Nursing Care of Patients with Respiratory System Disorders

Respiratory System Disorders

A. Medical History

Medical history that were examined include current data and past issues. The nurse examines the client or family and focus on the clinical manifestations of the main complaints, events that make the current situation, past treatment history, family history and psychosocial history.

Medical history starting from the biography of the client, in which aspects of the biography of a very close relationship with oxygenation disorders include age, sex, occupation (especially those related to working conditions) and shelter.
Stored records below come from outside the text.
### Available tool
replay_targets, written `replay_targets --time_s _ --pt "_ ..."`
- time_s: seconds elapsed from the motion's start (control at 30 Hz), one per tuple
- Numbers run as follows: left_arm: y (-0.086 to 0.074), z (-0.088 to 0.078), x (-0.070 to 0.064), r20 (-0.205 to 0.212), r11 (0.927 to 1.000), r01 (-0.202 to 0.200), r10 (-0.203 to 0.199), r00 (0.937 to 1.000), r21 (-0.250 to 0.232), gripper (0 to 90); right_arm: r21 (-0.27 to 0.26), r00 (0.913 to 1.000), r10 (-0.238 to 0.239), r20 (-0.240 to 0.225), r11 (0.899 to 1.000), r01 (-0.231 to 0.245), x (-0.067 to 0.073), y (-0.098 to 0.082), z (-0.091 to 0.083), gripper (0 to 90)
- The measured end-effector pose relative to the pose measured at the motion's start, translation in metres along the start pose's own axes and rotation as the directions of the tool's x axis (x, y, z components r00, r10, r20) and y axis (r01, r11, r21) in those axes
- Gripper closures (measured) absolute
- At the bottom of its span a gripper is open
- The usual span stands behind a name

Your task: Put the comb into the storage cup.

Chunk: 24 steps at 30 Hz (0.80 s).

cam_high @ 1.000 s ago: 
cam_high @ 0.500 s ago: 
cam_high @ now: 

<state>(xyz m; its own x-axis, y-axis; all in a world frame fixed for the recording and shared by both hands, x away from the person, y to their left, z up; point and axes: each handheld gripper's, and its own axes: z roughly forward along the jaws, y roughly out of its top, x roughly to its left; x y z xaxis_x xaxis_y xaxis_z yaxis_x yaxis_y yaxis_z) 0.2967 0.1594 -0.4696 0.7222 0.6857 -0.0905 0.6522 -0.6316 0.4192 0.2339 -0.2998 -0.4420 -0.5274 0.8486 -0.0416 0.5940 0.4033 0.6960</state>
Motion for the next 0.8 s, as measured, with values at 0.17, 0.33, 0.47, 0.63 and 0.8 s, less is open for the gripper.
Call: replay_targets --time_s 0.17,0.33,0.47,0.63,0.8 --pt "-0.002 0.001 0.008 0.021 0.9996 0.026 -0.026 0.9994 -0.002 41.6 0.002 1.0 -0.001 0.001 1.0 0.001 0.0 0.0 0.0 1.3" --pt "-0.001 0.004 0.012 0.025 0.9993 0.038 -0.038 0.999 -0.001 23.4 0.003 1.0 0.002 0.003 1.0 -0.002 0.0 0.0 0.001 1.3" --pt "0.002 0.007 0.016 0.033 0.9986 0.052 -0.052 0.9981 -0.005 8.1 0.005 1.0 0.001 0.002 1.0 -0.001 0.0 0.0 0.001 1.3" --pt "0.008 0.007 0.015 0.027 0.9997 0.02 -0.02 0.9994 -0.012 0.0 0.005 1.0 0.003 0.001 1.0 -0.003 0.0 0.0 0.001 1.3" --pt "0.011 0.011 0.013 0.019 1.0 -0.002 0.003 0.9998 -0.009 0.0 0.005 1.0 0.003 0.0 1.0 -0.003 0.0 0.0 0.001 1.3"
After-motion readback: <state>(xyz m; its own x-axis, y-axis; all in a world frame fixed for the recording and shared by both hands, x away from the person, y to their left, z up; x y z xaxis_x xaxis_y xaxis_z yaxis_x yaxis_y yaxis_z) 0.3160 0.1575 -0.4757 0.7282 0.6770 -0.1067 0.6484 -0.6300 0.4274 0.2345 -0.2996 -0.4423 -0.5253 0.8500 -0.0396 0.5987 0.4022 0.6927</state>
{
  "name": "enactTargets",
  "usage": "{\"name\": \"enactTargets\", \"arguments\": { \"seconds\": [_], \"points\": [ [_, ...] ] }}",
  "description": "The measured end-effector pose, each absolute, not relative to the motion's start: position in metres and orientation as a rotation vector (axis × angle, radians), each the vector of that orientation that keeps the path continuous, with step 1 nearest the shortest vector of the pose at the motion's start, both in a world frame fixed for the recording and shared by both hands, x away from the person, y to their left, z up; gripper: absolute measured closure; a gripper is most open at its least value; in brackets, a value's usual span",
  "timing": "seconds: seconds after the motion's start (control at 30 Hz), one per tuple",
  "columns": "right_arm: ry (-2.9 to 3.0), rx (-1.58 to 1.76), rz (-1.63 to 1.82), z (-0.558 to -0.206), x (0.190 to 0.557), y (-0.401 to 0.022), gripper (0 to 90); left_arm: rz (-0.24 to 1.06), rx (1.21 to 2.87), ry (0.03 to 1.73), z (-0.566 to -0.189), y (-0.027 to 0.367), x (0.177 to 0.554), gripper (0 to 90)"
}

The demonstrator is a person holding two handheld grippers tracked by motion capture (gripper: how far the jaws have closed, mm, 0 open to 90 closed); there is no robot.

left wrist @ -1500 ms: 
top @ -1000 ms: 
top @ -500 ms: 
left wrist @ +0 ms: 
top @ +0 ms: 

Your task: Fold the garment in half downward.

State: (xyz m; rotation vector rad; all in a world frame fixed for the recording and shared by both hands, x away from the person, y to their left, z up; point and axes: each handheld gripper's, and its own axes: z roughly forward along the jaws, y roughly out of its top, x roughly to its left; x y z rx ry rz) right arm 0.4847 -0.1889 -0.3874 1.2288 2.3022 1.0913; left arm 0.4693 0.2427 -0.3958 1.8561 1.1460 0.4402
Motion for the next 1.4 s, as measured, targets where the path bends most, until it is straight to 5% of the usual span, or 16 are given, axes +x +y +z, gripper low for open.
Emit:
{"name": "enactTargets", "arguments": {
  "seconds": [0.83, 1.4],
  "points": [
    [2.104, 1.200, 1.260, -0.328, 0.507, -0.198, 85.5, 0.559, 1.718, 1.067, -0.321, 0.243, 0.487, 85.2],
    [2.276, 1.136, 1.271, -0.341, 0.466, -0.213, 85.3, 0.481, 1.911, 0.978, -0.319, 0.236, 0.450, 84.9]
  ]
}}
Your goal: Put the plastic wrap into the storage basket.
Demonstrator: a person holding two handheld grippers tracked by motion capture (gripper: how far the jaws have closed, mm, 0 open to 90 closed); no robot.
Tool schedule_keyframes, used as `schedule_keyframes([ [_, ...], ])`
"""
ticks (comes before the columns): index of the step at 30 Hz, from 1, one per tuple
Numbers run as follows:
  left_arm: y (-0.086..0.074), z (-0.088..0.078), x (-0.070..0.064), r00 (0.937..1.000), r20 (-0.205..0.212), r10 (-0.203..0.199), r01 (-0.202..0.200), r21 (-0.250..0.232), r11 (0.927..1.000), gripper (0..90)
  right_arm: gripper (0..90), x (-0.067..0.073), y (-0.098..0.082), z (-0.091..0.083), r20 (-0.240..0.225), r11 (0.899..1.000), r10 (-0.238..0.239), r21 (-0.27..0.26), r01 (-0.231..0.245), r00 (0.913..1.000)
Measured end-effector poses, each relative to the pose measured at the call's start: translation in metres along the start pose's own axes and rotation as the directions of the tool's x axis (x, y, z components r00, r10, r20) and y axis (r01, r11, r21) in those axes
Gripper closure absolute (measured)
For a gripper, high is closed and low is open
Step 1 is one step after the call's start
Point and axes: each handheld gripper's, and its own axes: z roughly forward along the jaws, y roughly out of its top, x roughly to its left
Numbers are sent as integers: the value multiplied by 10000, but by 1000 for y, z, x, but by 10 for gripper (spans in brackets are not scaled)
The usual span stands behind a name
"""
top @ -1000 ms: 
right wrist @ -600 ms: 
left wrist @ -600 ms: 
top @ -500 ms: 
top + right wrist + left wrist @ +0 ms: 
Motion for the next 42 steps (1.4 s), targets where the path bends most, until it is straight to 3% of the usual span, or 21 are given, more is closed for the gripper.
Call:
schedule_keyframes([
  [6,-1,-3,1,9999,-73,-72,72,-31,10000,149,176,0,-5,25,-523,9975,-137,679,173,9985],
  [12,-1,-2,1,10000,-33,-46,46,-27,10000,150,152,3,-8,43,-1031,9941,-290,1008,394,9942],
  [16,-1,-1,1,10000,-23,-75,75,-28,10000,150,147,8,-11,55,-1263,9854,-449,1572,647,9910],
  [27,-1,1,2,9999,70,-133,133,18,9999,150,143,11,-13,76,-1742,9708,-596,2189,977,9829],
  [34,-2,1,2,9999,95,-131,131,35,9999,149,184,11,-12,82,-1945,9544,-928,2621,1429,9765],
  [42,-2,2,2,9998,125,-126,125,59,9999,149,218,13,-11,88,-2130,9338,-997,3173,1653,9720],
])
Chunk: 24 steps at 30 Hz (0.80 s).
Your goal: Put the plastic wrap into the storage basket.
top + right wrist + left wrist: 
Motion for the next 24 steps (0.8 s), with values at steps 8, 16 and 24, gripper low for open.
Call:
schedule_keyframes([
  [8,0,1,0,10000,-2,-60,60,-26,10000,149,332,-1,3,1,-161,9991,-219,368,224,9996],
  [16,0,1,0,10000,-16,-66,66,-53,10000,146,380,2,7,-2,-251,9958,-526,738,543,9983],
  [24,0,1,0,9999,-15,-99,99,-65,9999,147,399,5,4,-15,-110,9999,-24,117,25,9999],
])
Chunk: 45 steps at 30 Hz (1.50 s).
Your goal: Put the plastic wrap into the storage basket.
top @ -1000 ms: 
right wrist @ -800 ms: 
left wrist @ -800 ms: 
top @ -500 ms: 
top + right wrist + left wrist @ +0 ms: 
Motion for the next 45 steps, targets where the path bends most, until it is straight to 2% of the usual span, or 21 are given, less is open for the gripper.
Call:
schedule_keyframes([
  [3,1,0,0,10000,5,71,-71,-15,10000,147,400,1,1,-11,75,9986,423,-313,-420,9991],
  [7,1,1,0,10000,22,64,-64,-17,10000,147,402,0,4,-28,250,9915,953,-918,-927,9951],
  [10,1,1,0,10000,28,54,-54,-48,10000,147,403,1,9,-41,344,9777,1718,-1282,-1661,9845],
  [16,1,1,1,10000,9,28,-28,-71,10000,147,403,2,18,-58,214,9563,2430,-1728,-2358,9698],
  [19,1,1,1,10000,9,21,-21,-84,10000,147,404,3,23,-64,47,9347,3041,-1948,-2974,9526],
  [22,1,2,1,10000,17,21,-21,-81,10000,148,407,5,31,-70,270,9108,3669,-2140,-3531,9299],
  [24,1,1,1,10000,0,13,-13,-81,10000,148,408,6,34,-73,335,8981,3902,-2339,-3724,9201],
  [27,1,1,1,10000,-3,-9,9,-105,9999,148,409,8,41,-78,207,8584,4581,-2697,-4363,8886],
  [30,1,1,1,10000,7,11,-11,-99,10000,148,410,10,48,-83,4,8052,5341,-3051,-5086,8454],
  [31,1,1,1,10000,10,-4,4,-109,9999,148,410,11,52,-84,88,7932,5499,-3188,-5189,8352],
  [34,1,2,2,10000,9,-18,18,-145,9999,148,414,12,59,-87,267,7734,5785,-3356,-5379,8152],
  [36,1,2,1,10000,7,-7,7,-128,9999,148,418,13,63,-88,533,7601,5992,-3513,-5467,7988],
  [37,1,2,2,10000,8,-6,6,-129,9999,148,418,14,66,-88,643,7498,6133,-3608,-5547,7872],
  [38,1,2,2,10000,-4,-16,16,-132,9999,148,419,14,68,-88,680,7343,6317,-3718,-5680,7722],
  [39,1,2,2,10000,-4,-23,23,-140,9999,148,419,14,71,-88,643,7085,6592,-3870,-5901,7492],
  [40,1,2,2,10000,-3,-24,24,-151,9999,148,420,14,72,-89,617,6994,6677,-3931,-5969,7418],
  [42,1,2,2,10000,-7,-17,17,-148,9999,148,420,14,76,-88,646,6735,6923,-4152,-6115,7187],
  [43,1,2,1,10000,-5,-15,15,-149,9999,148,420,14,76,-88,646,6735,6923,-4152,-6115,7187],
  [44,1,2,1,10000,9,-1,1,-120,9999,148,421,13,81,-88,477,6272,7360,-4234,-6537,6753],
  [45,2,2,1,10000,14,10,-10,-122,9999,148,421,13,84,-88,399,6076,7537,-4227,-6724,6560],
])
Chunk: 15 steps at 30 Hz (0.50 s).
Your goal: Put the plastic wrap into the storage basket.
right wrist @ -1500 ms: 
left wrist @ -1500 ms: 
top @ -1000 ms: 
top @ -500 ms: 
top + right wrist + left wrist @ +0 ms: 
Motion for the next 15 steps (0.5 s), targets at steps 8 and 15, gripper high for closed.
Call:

State of residence includes living conditions and whether the client lives alone or with others which will be useful for discharge planning ("Discharge Planning").

  1. The main complaint

    The main complaint will determine the priority interventions and assess the client's knowledge of his condition at this time. The main complaint that usually appears on the client's need for oxygen and carbon dioxide interference include: cough, increased sputum production, dyspnea, hemoptysis, wheezing, chest pain and Stridor.

    • Cough
      Cough is the main symptom in clients with respiratory system diseases. Ask how long the client cough (eg 1 week, 3 months). Ask also how it was incurred by a specific time (eg at night, when I wake up) or its relationship with physical activity. Determine whether the cough is productive or non productive, congestion, dry.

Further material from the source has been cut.